The MT6592 contains a quad core ARM Mali GPU which supports Ultra HD video playback capability, up to a 16 megapixel camera and a Full HD display. As the first company to combine the ARM octa-core Cortex A7 processor and the ARM Mali quad-core GPU, they are pioneering the next step in mobile processor technologies.
- Octa-core (1.7GHz or 2GHz) ARM Cortex-A7 processor
- ARM Mali GPU
- UMTS / HSPA+ R8 / TD-SCDMA / EDGE / LTE
- Dual-band 801.11a/b/g/n, Bluetooth, GPS, FM receiver
- Full HD display controller
- 16MP image signal-processor
- H.265 Ultra HD video record & playback
Analysis Of The Mobile Processors In Question
At first glance, I thought that these processors were in similar avenues of life, but I thought wrong. The Intel SoC was released first last year, followed by the Qualcomm offering, and then the MediaTek in 2014. The Lenovo K900 and the ZTE Geek were the first phones to include this Atom chip. The HTC First was the first smartphone to use the Snapdragon 400. Since then, the 400 has been used in phones like the Motorola Moto G, the Samsung Galaxy S4 Mini, the HTC One Mini, and the Samsung Galaxy Mega 6.3. After all of that, the MT6592 hasn’t been released in a phone, but Alcatel and Sony are reported to be using the chip in the Idol X+ and Xperia line, respectively.
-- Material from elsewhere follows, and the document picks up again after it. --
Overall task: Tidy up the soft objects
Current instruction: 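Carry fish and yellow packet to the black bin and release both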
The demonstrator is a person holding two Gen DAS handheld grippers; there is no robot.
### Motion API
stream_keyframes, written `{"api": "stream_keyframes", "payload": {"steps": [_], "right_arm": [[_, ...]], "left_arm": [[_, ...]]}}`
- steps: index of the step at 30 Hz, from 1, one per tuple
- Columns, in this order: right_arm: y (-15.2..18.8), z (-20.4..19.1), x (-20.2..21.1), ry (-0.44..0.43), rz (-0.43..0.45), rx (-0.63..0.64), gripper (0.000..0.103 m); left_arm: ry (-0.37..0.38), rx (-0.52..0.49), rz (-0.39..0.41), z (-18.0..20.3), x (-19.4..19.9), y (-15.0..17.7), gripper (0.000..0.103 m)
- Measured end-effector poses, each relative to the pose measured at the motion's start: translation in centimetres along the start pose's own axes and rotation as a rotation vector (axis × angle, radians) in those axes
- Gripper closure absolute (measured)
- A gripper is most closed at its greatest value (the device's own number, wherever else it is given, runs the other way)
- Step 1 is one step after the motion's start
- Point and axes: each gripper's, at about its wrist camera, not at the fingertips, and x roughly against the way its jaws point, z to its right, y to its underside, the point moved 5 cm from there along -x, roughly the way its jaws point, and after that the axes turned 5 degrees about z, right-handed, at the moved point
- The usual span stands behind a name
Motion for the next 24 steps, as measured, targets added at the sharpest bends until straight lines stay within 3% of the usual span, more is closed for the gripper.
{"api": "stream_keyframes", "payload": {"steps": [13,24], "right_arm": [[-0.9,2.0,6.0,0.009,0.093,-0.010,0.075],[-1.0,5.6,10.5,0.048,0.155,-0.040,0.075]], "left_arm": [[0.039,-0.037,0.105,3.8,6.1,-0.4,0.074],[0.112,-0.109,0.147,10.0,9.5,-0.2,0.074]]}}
So from the get go, you can see that the Intel model in question is quite old now, so to be fair, none of these chips are very “comparable” to each other. However, they all follow a progression. The Intel chip was announced early in the year, and Qualcomm came up with their 200, 400, 600 and 800 line. Not to be outdone, MediaTek shows up with, arguably, one of the most powerful mobile processors to date.
Also, what I’m seeing is how Qualcomm commands the market. Since they retain the highest market share, they have many more options and it shows. When you release a line of processors there are certain to be incremental differences in that line; or different model numbers. With that being said, Qualcomm is so far ahead at this juncture, they’ve released multiple lines of mobile processors, with multiple model numbers in each line. This not only shows dominance in the market, but shows that they have an option for all OEM buyers.
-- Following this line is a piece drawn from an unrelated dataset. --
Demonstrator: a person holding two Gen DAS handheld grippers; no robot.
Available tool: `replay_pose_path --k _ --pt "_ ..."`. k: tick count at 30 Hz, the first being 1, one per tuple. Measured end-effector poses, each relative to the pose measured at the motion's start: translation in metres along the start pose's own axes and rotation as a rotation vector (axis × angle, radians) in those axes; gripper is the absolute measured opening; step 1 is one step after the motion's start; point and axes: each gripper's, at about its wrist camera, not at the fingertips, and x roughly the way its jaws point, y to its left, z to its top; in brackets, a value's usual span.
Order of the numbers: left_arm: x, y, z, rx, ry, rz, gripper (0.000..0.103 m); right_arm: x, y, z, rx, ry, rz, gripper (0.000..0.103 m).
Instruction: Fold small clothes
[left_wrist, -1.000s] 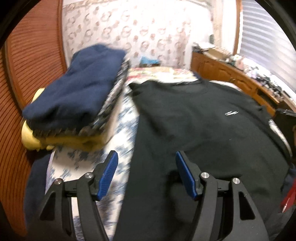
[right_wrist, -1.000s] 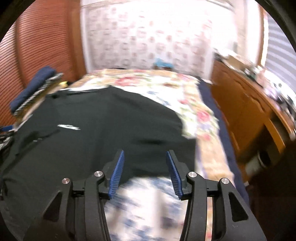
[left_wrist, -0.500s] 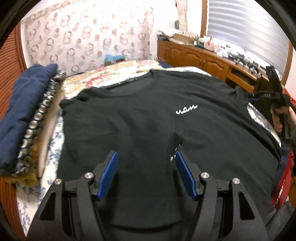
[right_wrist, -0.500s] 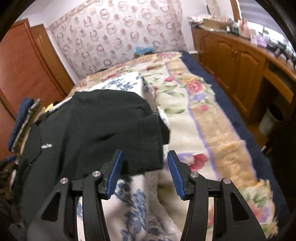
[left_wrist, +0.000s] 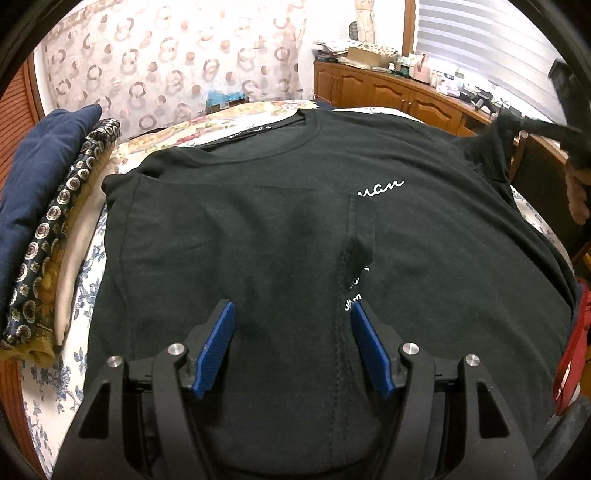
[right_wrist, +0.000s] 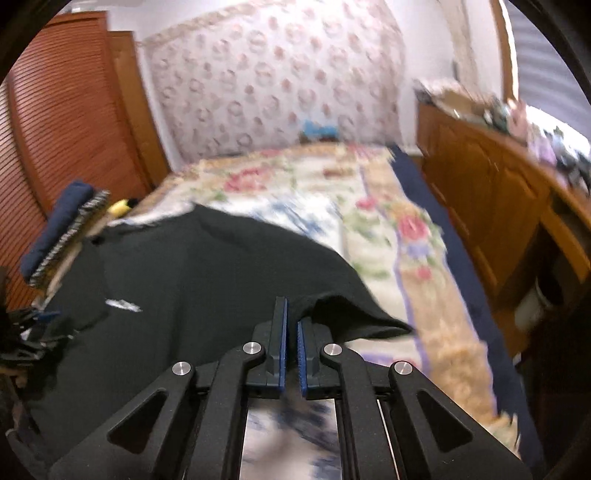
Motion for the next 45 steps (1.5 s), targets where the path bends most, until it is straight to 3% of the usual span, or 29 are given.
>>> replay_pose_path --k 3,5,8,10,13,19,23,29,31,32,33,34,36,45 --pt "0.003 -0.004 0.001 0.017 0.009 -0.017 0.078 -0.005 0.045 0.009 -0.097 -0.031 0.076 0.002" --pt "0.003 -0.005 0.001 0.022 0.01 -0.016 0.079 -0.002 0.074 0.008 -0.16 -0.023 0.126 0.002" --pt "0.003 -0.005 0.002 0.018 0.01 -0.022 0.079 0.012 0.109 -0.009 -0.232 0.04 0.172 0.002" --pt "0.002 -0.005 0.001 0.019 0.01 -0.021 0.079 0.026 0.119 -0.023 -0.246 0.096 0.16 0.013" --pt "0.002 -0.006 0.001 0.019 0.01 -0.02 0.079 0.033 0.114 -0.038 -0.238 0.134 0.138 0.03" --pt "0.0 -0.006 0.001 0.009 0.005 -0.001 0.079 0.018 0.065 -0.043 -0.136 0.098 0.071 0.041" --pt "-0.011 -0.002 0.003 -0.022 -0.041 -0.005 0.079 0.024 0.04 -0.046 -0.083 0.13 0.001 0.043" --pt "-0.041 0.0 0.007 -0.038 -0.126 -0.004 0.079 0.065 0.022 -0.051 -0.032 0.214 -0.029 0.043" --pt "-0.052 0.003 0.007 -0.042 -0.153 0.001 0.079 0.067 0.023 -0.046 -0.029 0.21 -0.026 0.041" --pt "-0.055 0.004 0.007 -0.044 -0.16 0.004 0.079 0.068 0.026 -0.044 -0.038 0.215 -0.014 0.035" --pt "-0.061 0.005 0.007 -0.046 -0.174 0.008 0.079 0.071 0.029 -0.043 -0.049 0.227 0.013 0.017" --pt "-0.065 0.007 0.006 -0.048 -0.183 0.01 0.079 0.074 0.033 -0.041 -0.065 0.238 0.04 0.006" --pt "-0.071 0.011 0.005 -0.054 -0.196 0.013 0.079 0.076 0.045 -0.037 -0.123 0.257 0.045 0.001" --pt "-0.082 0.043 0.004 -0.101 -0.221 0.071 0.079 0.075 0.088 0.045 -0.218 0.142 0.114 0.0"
On the one hand, there is Intel, who in the desktop and notebook market, is the clear leader. But, in the mobile sector they are playing catch up. It seems they have a much more controlled release pattern. Maybe this is to increase lab testing time to ensure proper performance in the field. They have their foot in the door, but can they keep it there is the question. On the other hand, MediaTek seems to be trying to claw their way closer to Qualcomm while keep Intel at bay.
So, while the Snapdragon and the Atom are the only two you can purchase in devices currently, I’m going to tell you to go with the 400. Right now the Snapdragon line is the one to have; the 400 has served me well in the Moto G and the S4 Pro in my Moto X.